### REQUIRED ACTION
Among the entries below, the lines from the one with "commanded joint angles" up to and including the one with "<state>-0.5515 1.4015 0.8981" are to be restated exactly, without pictures.

Stored data:
=== Begin Enclosure ===

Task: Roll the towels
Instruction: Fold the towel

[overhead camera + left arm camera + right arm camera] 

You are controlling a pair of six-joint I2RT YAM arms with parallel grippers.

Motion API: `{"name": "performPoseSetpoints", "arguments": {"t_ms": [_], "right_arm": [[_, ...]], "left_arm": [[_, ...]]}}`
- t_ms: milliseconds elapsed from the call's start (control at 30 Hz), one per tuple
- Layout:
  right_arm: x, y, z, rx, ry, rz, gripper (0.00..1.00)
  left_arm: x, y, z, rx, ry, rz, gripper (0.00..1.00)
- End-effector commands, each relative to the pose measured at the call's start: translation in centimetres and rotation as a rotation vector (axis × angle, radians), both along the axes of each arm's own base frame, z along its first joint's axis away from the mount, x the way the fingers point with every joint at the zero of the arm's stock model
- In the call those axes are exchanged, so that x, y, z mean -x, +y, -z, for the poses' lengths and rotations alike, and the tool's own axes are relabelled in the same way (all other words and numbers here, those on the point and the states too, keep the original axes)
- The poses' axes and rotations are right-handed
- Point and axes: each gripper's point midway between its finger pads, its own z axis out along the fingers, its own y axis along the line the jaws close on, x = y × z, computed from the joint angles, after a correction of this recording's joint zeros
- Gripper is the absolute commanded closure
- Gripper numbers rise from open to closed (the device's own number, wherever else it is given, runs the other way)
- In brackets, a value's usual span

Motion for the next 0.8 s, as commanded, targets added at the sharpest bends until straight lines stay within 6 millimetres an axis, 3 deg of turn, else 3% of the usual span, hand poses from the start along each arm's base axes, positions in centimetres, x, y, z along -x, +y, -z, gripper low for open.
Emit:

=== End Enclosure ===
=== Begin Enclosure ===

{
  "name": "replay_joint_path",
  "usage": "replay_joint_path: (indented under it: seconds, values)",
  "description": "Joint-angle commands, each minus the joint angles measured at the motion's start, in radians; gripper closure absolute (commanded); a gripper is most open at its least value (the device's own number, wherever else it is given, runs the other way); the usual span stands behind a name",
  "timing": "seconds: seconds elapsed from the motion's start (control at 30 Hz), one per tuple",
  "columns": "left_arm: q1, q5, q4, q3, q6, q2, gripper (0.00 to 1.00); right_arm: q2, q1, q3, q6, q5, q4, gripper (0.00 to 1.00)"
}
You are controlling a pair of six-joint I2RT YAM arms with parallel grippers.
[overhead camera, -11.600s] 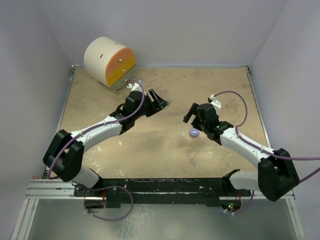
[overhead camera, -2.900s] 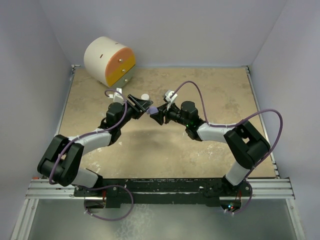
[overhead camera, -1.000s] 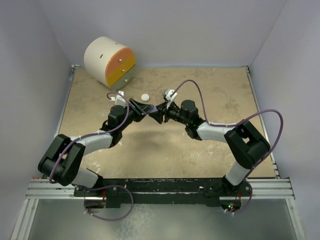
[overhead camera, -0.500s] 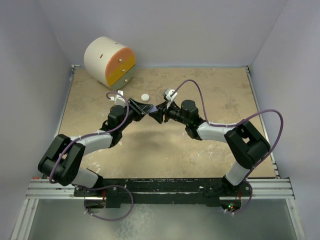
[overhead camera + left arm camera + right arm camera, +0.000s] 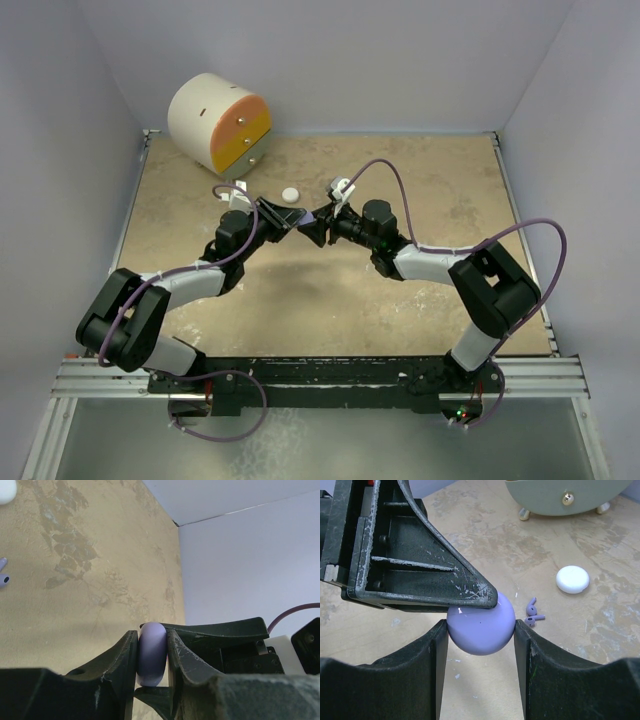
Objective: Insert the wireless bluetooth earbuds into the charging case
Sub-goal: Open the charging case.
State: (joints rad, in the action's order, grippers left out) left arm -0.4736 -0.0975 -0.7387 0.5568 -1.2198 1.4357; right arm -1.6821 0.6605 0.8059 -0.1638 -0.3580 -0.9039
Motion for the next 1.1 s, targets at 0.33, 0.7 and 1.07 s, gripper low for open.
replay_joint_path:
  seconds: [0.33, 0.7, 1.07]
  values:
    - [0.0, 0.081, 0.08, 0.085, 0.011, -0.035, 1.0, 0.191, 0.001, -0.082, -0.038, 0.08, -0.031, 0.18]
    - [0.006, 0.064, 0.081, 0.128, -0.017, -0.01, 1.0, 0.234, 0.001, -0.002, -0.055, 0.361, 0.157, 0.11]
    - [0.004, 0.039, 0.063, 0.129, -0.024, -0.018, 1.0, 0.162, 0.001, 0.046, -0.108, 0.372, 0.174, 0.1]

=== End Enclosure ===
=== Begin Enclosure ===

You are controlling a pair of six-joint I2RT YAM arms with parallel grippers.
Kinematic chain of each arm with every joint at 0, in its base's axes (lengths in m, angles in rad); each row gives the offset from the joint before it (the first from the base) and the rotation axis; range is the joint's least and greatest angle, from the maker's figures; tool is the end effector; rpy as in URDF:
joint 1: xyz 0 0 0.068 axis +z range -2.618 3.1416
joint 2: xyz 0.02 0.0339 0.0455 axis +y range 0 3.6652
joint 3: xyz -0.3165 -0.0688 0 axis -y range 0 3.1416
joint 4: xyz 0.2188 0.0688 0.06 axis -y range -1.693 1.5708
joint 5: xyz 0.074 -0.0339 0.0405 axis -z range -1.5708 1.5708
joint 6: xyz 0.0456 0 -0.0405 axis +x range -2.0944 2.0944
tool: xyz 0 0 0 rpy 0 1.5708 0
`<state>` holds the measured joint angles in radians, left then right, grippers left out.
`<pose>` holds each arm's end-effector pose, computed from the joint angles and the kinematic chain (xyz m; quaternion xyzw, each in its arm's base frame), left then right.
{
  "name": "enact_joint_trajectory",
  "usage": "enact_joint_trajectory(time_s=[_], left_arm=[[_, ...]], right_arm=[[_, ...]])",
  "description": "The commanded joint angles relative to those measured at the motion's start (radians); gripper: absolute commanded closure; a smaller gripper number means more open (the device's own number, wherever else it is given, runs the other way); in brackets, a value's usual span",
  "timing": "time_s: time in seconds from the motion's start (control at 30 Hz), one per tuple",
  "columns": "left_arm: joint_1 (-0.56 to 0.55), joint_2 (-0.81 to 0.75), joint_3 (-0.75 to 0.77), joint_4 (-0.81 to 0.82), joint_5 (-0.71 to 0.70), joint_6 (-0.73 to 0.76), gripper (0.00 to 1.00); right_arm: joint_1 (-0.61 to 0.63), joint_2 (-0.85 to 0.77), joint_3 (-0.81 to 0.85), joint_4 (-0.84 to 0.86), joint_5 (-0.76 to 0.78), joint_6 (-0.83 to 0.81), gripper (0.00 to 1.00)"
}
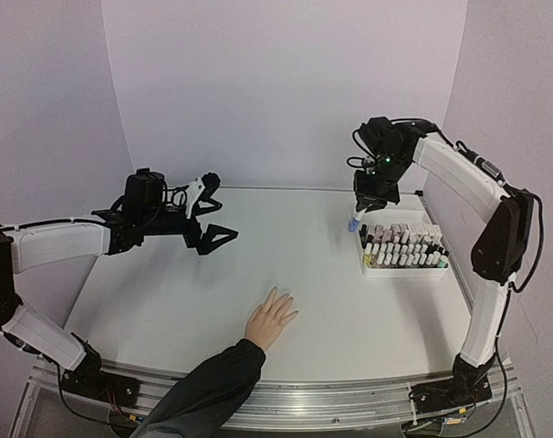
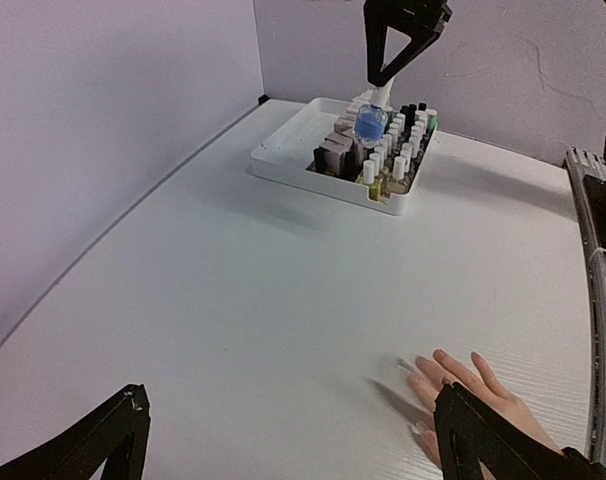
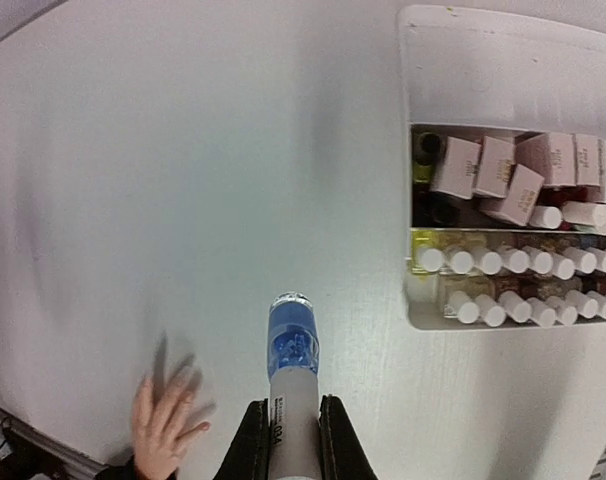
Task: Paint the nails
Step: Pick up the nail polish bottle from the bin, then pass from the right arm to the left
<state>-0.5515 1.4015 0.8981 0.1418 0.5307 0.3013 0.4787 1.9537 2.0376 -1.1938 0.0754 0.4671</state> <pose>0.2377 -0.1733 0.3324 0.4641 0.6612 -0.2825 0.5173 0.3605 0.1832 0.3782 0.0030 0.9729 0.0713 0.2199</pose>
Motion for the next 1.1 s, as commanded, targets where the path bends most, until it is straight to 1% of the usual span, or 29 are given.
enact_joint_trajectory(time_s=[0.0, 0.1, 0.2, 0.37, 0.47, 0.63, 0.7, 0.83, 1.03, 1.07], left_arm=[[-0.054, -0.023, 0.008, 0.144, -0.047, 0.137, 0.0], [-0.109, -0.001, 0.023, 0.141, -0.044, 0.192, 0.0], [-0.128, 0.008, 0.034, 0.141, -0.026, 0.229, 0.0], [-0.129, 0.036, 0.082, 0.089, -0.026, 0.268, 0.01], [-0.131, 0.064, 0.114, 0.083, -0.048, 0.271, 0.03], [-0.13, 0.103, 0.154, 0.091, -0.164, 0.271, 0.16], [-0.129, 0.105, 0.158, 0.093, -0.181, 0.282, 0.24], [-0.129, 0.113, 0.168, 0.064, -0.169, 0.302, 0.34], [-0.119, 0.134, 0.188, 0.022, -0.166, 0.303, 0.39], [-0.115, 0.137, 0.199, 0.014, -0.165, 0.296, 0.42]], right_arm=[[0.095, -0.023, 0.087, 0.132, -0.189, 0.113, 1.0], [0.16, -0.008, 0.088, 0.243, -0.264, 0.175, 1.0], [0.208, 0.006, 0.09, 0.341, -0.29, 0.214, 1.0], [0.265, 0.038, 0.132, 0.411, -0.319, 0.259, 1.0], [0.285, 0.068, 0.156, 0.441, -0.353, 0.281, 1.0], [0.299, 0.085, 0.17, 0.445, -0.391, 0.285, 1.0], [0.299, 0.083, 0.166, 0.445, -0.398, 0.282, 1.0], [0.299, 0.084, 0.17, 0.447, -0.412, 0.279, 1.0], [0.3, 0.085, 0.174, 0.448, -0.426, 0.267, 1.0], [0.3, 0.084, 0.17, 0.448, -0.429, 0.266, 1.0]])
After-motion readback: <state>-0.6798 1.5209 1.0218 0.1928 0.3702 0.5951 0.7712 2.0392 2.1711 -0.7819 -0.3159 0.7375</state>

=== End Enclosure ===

### PROBLEM SOLUTION
  "description": "The commanded joint angles relative to those measured at the motion's start (radians); gripper: absolute commanded closure; a smaller gripper number means more open (the device's own number, wherever else it is given, runs the other way); in brackets, a value's usual span",
  "timing": "time_s: time in seconds from the motion's start (control at 30 Hz), one per tuple",
  "columns": "left_arm: joint_1 (-0.56 to 0.55), joint_2 (-0.81 to 0.75), joint_3 (-0.75 to 0.77), joint_4 (-0.81 to 0.82), joint_5 (-0.71 to 0.70), joint_6 (-0.73 to 0.76), gripper (0.00 to 1.00); right_arm: joint_1 (-0.61 to 0.63), joint_2 (-0.85 to 0.77), joint_3 (-0.81 to 0.85), joint_4 (-0.84 to 0.86), joint_5 (-0.76 to 0.78), joint_6 (-0.83 to 0.81), gripper (0.00 to 1.00)"
}
Task: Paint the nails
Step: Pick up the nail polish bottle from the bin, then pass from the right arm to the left
<state>-0.5515 1.4015 0.8981 0.1418 0.5307 0.3013 0.4787 1.9537 2.0376 -1.1938 0.0754 0.4671</state> <pose>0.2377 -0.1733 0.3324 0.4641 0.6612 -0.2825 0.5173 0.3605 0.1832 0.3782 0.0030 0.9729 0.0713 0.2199</pose>

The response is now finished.